Hannah Owens, Florida Museum courtesy scientist and former museum postdoctoral researcher, led a collaborative effort to develop occCite, a program that summarizes biological information from multiple online databases and generates publication-ready citations. The code, a significant timesaver for scientists, also allows museums and other institutes to track how their specimen data are being used, an increasing challenge in the era of massive open-access databases.
“Citing primary data providers is important, not just so that the research we do is reproducible, but also so primary providers like museums can keep track of how the data they provide are being used,” Owens said. “Museums can then use this information to demonstrate how relevant their collections are for ongoing research.”
Owens’s team shares second place in the competition – sponsored by GBIF, a database of more than 1 billion biological records – with two others and will receive about $5,600. The annual challenge is named for one of the GBIF’s founders, a Danish entomologist and pioneering data specialist, and seeks to reward innovative approaches to improving open-source data management.
Other occCite team members are Robert Guralnick, Florida Museum curator of informatics, museum postdoctoral researcher Vijay Barve, Cory Merow of the University of Connecticut and Brian Maitner of the University of Arizona.
The idea for occCite came to Owens after an arduous week-long process of creating tables and collecting citations for a paper on mapping butterfly diversity.
“I was using data from 37 papers, four community science websites, three natural history museums, four aggregator databases like GBIF, a colleague’s personal collection and Flickr,” she said.

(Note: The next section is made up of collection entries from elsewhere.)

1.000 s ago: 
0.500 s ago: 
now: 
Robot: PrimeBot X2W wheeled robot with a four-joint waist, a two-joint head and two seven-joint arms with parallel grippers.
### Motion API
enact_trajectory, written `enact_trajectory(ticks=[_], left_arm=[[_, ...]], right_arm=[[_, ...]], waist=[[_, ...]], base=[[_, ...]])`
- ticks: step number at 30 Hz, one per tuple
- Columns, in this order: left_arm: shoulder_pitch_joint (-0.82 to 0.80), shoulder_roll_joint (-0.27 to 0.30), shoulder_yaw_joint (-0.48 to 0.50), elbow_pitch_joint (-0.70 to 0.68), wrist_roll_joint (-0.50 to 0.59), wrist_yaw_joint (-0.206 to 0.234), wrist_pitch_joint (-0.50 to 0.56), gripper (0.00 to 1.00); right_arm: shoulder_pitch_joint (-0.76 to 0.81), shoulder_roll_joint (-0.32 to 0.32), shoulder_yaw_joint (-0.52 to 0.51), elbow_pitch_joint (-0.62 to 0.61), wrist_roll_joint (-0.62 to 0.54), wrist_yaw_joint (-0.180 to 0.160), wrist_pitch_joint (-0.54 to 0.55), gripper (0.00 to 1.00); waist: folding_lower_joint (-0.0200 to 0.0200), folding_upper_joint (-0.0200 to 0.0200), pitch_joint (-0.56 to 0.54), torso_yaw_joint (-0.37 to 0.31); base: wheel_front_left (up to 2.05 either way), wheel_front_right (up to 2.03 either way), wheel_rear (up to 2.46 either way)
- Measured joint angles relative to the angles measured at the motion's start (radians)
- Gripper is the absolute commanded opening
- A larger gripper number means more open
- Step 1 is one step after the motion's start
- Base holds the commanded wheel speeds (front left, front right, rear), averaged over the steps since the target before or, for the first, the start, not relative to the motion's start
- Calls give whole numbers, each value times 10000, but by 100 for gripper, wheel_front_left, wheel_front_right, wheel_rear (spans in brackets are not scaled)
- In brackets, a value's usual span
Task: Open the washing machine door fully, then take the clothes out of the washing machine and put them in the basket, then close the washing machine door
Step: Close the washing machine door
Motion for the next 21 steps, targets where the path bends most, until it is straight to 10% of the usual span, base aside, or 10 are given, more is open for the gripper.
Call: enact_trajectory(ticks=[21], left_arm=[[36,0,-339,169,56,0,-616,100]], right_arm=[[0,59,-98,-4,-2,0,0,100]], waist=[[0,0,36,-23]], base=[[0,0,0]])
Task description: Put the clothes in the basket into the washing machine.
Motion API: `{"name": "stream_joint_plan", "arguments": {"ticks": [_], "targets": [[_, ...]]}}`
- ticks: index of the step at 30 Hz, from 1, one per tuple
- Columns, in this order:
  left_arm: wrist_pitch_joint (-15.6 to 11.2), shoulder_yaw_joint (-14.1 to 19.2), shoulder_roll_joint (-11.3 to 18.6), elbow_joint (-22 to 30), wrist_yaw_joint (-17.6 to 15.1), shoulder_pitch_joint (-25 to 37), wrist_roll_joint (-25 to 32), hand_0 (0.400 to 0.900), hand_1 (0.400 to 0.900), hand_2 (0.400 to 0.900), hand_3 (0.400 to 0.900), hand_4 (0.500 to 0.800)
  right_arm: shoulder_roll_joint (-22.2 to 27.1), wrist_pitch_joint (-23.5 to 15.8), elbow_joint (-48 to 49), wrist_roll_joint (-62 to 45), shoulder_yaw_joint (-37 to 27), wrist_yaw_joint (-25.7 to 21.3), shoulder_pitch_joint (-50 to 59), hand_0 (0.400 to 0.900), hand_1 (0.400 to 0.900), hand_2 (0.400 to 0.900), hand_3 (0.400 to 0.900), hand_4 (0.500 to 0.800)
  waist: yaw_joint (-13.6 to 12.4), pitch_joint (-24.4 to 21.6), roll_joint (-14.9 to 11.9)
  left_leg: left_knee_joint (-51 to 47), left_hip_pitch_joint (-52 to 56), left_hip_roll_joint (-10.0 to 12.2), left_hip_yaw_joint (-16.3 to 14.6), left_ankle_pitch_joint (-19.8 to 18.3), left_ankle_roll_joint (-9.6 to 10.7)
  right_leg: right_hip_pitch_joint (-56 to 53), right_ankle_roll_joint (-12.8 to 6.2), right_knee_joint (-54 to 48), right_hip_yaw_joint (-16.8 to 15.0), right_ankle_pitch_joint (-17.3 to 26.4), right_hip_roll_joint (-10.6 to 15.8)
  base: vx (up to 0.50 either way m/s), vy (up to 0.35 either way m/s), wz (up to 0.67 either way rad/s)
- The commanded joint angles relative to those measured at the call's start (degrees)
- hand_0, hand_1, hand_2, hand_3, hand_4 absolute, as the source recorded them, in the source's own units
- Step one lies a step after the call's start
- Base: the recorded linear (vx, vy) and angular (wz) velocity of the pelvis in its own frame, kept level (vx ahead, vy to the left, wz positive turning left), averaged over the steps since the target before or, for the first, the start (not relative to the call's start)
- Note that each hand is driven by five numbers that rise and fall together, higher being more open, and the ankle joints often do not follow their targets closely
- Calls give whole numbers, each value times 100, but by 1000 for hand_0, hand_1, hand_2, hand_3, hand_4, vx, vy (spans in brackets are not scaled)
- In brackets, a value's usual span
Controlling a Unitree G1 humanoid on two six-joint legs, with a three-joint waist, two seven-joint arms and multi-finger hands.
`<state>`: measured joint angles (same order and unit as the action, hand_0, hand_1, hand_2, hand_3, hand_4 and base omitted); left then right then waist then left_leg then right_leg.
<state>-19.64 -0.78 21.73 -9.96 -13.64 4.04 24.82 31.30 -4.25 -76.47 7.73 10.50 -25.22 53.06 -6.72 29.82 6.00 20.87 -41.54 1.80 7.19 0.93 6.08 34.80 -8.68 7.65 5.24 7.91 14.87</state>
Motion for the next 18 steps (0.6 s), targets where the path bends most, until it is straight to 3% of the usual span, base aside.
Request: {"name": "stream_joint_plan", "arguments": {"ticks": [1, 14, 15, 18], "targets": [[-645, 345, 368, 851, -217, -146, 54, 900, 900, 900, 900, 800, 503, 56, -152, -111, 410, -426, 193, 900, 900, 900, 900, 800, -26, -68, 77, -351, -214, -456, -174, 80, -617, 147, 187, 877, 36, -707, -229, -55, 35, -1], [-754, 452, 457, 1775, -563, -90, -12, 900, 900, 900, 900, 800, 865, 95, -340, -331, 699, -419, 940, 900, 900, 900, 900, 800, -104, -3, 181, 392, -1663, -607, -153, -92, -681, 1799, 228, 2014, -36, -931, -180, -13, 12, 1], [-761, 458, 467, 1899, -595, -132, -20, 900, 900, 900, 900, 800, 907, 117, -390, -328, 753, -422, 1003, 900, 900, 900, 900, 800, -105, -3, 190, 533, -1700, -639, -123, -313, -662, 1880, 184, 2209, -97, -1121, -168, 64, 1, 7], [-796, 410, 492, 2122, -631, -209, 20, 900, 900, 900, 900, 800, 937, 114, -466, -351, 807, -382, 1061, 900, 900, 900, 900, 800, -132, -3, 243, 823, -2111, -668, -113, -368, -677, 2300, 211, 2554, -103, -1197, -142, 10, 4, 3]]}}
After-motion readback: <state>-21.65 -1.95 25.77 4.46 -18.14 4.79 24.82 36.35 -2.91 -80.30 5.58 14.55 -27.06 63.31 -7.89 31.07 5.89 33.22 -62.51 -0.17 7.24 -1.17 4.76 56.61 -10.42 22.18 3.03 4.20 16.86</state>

To streamline this process, she designed occCite to pull information on when and where a particular organism was spotted, also known as species occurrence data, from a variety of online databases.
Biologists use this information to understand where a species has lived in the past, where it is found now and where it might head in the future. These data are also crucial for wildlife management officials and conservation agencies interested in tracking and managing invasive species or anticipating how endangered populations might be impacted by factors such as climate change.
Using occCite, a scientist investigating changes over time in the geographical distribution of the tegu, an invasive South American lizard, can download all known tegu records from hundreds of museums and community scientists.
“With those data come not just where they were found and when, but also tables of how many records came from each source and preformatted citations for those data with only one or two more lines of code,” Owens said.
Owens and her team are hopeful occCite will be a valuable tool as researchers sift through ever-growing quantities of online data and help preserve data integrity.
“We’ve worked really hard on this and want these tools to reach the scientific community,” Owens said. “I hope this is another step forward to clearer, more repeatable biodiversity science that provides proper credit to the hardworking museum professionals behind the mountains of data now available online.”
Funding for the project came from the University of Florida Biodiversity Institute, the UF Informatics Institute, the University of Copenhagen GLOBE Institute’s Center for Macroecology, Evolution and Climate and the National Science Foundation.